Washington: The Russian anti-virus Kaspersky software has been blacklisted by the US government. It has blocked federal agencies from buying the anti-virus. Concerns arose over the alleged connections of the Russian company with the intelligence services in Moscow.
The General Services Administration official said in a statement to AFP that Kaspersky Labs, a major global provider of cyber security software, has been removed from its list of approved vendors, making it more difficult to obtain Kaspersky products.
“GSA’s priorities are to ensure the integrity and security of US government systems and networks and evaluate products and services available on our contracts using supply chain risk management processes,” the agency said in a statement.

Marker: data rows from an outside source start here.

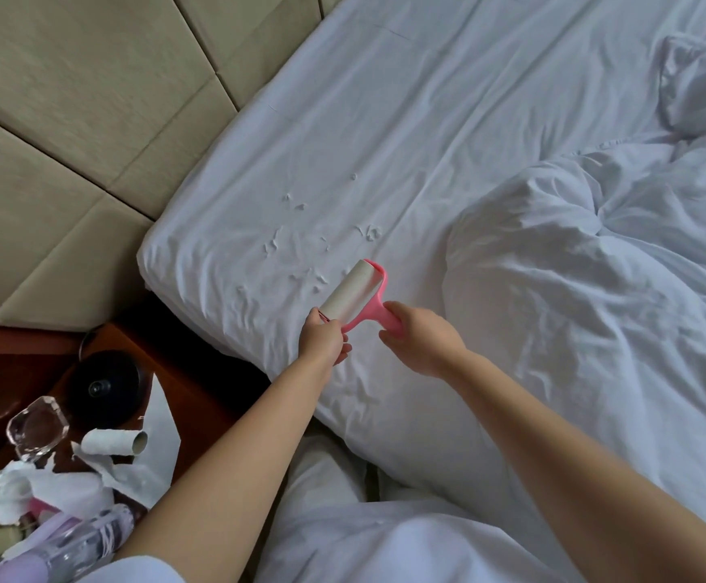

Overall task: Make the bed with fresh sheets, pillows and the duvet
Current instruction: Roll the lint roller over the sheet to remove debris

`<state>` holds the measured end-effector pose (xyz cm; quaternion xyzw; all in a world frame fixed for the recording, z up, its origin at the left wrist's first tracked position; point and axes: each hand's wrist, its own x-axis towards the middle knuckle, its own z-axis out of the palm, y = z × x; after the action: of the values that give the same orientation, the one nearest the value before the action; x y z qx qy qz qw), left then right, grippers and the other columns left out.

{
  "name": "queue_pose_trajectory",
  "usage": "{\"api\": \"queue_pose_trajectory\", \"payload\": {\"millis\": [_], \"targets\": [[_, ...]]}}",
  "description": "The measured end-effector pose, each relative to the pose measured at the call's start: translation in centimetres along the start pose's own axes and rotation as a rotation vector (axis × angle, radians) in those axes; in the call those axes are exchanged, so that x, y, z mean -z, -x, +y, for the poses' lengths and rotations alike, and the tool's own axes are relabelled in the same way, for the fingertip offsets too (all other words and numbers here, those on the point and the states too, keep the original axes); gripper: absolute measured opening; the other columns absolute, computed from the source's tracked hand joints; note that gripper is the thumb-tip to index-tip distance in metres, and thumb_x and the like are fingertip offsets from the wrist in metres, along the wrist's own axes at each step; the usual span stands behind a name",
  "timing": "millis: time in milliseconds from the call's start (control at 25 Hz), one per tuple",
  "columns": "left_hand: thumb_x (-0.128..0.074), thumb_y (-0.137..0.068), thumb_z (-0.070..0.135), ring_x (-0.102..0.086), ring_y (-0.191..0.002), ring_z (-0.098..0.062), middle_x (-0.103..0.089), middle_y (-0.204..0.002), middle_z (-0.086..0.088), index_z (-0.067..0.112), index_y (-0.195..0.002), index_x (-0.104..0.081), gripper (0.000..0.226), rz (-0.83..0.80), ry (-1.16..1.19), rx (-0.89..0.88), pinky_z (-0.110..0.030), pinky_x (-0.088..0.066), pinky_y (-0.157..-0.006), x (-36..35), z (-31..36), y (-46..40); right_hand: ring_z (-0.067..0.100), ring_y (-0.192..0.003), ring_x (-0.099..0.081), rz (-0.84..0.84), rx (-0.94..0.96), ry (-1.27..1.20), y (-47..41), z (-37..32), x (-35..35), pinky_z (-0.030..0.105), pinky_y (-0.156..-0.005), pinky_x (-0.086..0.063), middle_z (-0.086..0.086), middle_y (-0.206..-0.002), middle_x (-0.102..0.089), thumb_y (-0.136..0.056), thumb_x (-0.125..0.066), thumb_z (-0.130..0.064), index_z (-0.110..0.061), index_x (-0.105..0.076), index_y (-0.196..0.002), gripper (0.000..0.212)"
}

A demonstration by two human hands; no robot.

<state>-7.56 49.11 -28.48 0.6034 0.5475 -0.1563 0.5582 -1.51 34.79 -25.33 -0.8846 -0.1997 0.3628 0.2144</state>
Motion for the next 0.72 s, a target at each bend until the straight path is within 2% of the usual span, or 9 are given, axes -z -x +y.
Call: {"api": "queue_pose_trajectory", "payload": {"millis": [80,160,240,360,480,560,720], "targets": [[-0.037,-0.091,0.006,-0.053,-0.057,-0.014,-0.055,-0.079,-0.007,0.01,-0.128,-0.045,0.037,0.001,-0.006,0.026,-0.022,-0.045,-0.049,-0.4,-0.2,-2.0,0.025,-0.077,-0.048,-0.028,-0.001,-0.003,-1.3,0.5,-0.8,0.03,-0.06,-0.034,-0.002,-0.084,-0.051,-0.095,-0.046,-0.029,-0.023,-0.05,-0.117,0.023],[-0.035,-0.091,0.004,-0.05,-0.054,-0.015,-0.054,-0.083,-0.011,0.011,-0.102,-0.048,0.019,0.022,-0.025,0.041,-0.023,-0.044,-0.049,-0.7,0.0,-3.4,0.028,-0.08,-0.05,-0.029,-0.024,-0.001,-2.5,0.7,-1.5,0.03,-0.062,-0.034,0.003,-0.09,-0.054,-0.097,-0.043,-0.032,-0.028,-0.045,-0.127,0.031],[-0.032,-0.09,0.003,-0.049,-0.053,-0.016,-0.053,-0.085,-0.012,0.012,-0.091,-0.044,0.015,0.036,-0.04,0.059,-0.024,-0.043,-0.049,-0.8,0.0,-4.6,0.03,-0.083,-0.053,-0.025,-0.039,0.008,-3.5,0.8,-2.4,0.031,-0.062,-0.035,0.006,-0.094,-0.058,-0.097,-0.042,-0.032,-0.03,-0.042,-0.131,0.034],[-0.031,-0.091,0.003,-0.051,-0.054,-0.015,-0.053,-0.084,-0.011,0.011,-0.11,-0.05,0.028,0.045,-0.014,0.091,-0.023,-0.044,-0.049,-0.6,-0.3,-6.0,0.032,-0.084,-0.055,-0.017,-0.037,0.026,-4.8,0.6,-3.5,0.031,-0.061,-0.035,0.007,-0.099,-0.06,-0.097,-0.04,-0.032,-0.033,-0.04,-0.131,0.034],[-0.033,-0.092,0.005,-0.053,-0.057,-0.014,-0.056,-0.083,-0.008,0.015,-0.135,-0.044,0.045,0.019,0.013,0.13,-0.021,-0.045,-0.048,-0.2,-0.6,-7.3,0.032,-0.081,-0.055,-0.009,0.001,0.071,-5.9,0.4,-4.3,0.031,-0.059,-0.036,0.008,-0.095,-0.059,-0.098,-0.037,-0.032,-0.038,-0.035,-0.135,0.038],[-0.034,-0.092,0.007,-0.053,-0.056,-0.013,-0.056,-0.078,-0.007,0.015,-0.138,-0.043,0.048,0.007,0.021,0.143,-0.021,-0.045,-0.047,-0.1,-0.7,-8.1,0.032,-0.076,-0.055,0.007,0.017,0.118,-6.7,0.4,-4.6,0.031,-0.057,-0.036,0.007,-0.089,-0.056,-0.098,-0.036,-0.032,-0.038,-0.035,-0.135,0.037],[-0.032,-0.092,0.004,-0.051,-0.052,-0.013,-0.056,-0.078,-0.008,0.011,-0.126,-0.052,0.04,0.005,0.011,0.129,-0.02,-0.045,-0.046,-0.6,-0.5,-9.5,0.032,-0.07,-0.05,0.014,-0.016,0.196,-8.3,0.3,-4.7,0.03,-0.057,-0.037,0.006,-0.083,-0.05,-0.098,-0.035,-0.03,-0.034,-0.037,-0.134,0.036]]}}
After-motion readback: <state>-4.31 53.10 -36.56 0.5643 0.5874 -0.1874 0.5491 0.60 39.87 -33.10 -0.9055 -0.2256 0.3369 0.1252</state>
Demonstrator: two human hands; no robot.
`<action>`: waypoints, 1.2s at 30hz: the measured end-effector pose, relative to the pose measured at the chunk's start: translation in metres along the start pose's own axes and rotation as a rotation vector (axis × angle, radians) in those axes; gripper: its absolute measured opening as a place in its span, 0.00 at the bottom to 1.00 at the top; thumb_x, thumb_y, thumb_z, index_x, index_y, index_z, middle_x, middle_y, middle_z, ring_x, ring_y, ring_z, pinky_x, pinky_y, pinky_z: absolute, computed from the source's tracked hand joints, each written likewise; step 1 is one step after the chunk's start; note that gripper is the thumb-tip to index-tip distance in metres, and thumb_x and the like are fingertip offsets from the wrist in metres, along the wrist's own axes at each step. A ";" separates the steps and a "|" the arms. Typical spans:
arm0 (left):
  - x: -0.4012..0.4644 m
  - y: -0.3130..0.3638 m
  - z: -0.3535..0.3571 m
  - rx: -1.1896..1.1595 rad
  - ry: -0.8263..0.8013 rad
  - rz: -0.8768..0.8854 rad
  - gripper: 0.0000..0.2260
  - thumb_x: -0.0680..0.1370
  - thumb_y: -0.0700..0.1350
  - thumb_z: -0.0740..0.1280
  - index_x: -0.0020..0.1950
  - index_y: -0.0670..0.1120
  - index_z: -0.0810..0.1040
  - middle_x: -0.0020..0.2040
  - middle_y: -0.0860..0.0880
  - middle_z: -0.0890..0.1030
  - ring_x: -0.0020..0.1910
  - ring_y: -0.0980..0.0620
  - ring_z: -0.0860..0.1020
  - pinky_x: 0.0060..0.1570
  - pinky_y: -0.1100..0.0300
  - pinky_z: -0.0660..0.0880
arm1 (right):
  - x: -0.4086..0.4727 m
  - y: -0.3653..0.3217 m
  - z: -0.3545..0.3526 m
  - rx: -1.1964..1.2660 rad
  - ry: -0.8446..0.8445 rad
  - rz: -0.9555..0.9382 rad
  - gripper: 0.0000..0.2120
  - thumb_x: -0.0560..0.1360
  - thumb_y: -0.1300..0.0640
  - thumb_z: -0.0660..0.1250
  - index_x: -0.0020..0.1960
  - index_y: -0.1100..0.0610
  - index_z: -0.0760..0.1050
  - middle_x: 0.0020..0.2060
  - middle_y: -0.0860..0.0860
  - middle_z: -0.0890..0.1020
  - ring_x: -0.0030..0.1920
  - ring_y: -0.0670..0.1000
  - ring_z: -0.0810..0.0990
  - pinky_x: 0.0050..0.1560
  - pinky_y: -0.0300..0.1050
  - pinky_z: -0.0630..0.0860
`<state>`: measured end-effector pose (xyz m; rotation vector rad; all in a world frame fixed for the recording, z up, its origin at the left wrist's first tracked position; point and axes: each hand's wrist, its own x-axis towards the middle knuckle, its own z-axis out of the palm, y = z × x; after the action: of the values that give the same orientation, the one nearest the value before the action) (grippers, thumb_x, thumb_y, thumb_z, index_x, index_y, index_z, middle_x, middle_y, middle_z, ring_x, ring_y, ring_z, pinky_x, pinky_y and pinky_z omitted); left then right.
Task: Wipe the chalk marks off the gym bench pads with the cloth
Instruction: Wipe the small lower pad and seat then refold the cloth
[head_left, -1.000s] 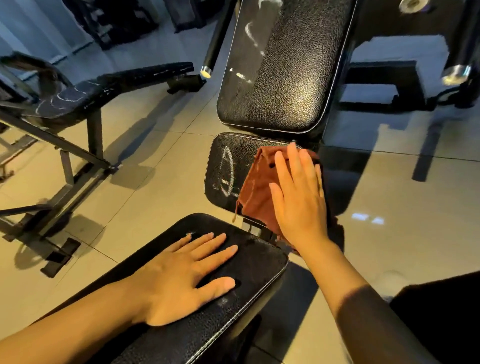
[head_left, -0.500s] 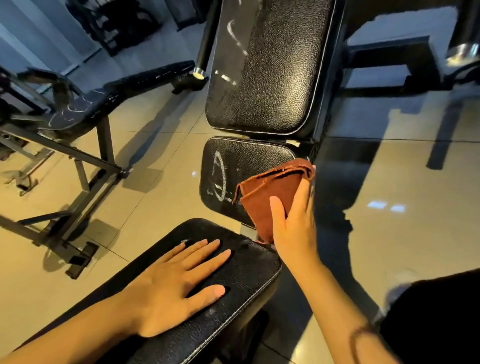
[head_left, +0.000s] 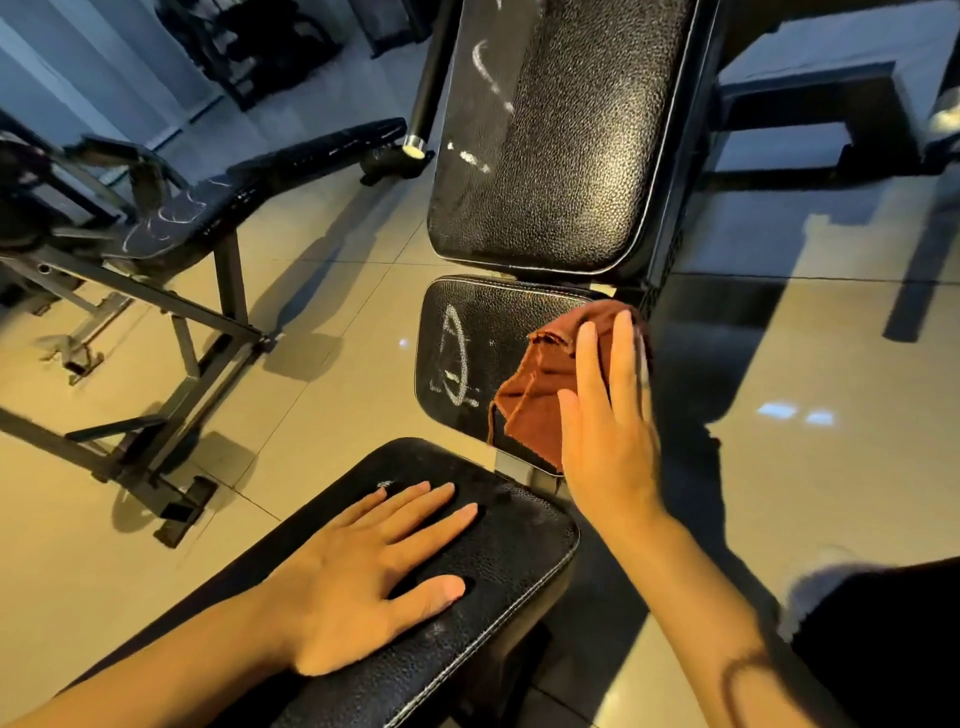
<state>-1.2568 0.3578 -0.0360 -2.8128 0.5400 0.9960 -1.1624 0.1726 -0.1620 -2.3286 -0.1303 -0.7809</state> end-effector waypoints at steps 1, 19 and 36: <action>0.000 0.000 0.000 0.003 -0.001 0.003 0.30 0.67 0.75 0.30 0.69 0.74 0.33 0.73 0.68 0.31 0.68 0.71 0.27 0.67 0.68 0.27 | 0.012 0.001 -0.002 -0.038 -0.012 -0.075 0.26 0.80 0.52 0.52 0.76 0.60 0.58 0.75 0.60 0.61 0.74 0.61 0.56 0.72 0.56 0.56; 0.001 -0.001 0.000 -0.030 -0.001 -0.008 0.31 0.66 0.74 0.31 0.70 0.74 0.35 0.74 0.67 0.32 0.68 0.71 0.27 0.67 0.68 0.27 | 0.050 0.000 -0.016 -0.203 -0.136 -0.410 0.25 0.80 0.51 0.55 0.72 0.63 0.69 0.71 0.58 0.71 0.73 0.58 0.66 0.75 0.54 0.55; 0.001 -0.003 0.004 -0.032 0.018 -0.018 0.34 0.68 0.73 0.34 0.74 0.69 0.39 0.77 0.62 0.37 0.74 0.64 0.33 0.71 0.62 0.31 | 0.061 -0.014 -0.012 -0.467 -0.350 -0.520 0.31 0.77 0.48 0.64 0.75 0.61 0.63 0.74 0.57 0.65 0.74 0.57 0.64 0.75 0.52 0.54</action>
<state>-1.2573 0.3615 -0.0400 -2.8525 0.5035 0.9856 -1.1225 0.1691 -0.1124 -2.9110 -0.8089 -0.6838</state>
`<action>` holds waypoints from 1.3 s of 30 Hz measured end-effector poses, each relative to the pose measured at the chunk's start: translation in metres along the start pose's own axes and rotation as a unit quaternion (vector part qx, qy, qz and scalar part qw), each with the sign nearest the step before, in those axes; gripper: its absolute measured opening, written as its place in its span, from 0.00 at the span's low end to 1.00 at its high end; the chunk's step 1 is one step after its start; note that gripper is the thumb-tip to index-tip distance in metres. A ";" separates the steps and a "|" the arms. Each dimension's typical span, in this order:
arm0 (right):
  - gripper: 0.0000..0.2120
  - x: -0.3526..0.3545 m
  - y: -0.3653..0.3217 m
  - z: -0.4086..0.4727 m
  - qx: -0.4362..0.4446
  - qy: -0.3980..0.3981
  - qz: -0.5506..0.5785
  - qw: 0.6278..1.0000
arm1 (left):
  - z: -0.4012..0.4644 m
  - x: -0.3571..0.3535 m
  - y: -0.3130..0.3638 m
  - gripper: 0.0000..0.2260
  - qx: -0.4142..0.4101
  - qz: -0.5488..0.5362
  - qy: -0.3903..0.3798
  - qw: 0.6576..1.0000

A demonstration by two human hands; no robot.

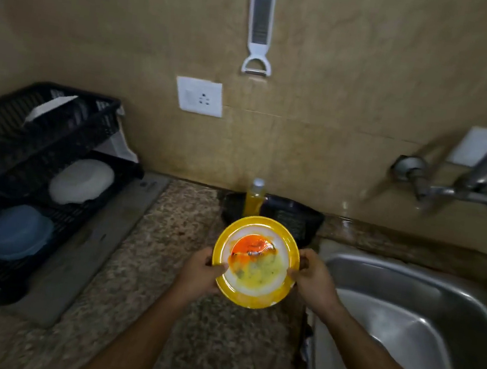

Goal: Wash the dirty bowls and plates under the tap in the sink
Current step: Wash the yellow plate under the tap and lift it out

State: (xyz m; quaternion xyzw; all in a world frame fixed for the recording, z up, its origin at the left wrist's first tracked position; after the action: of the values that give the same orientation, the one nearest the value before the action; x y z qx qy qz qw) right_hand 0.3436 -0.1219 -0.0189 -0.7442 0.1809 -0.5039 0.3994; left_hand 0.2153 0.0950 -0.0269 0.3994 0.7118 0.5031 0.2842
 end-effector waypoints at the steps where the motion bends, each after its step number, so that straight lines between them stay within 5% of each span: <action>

The decision is taken after weeks, when top US intelligence and law enforcement expressed doubts over the use of anti-virus, as a result of its alleged links with the Russian defence and intelligence bodies.
The company said: “Kaspersky Lab has no ties to any government, and the company has never helped, nor will help, any government in the world with its cyber espionage efforts.” It added that “the company is being unjustly accused without any hard evidence to back up these false allegations.”
A Bloomberg News report this week meanwhile claimed internal company emails show that Kaspersky has maintained a close working relationship with Russia’s main intelligence agency, the FSB than it has publicly admitted.
Kaspersky denied the Bloomberg report saying “the communication was misinterpreted or manipulated,” but did acknowledge that it “regularly cooperates with law enforcement agencies, industry peers and victims of cyber crime.”
In a June 30 blog post, Kaspersky wrote, “For some reason, the assumption continues to resonate that since we’re Russian, we must also be tied to the Russian government. But really, as a global company, does anyone seriously think we could survive this long if we were a pawn of ANY government?”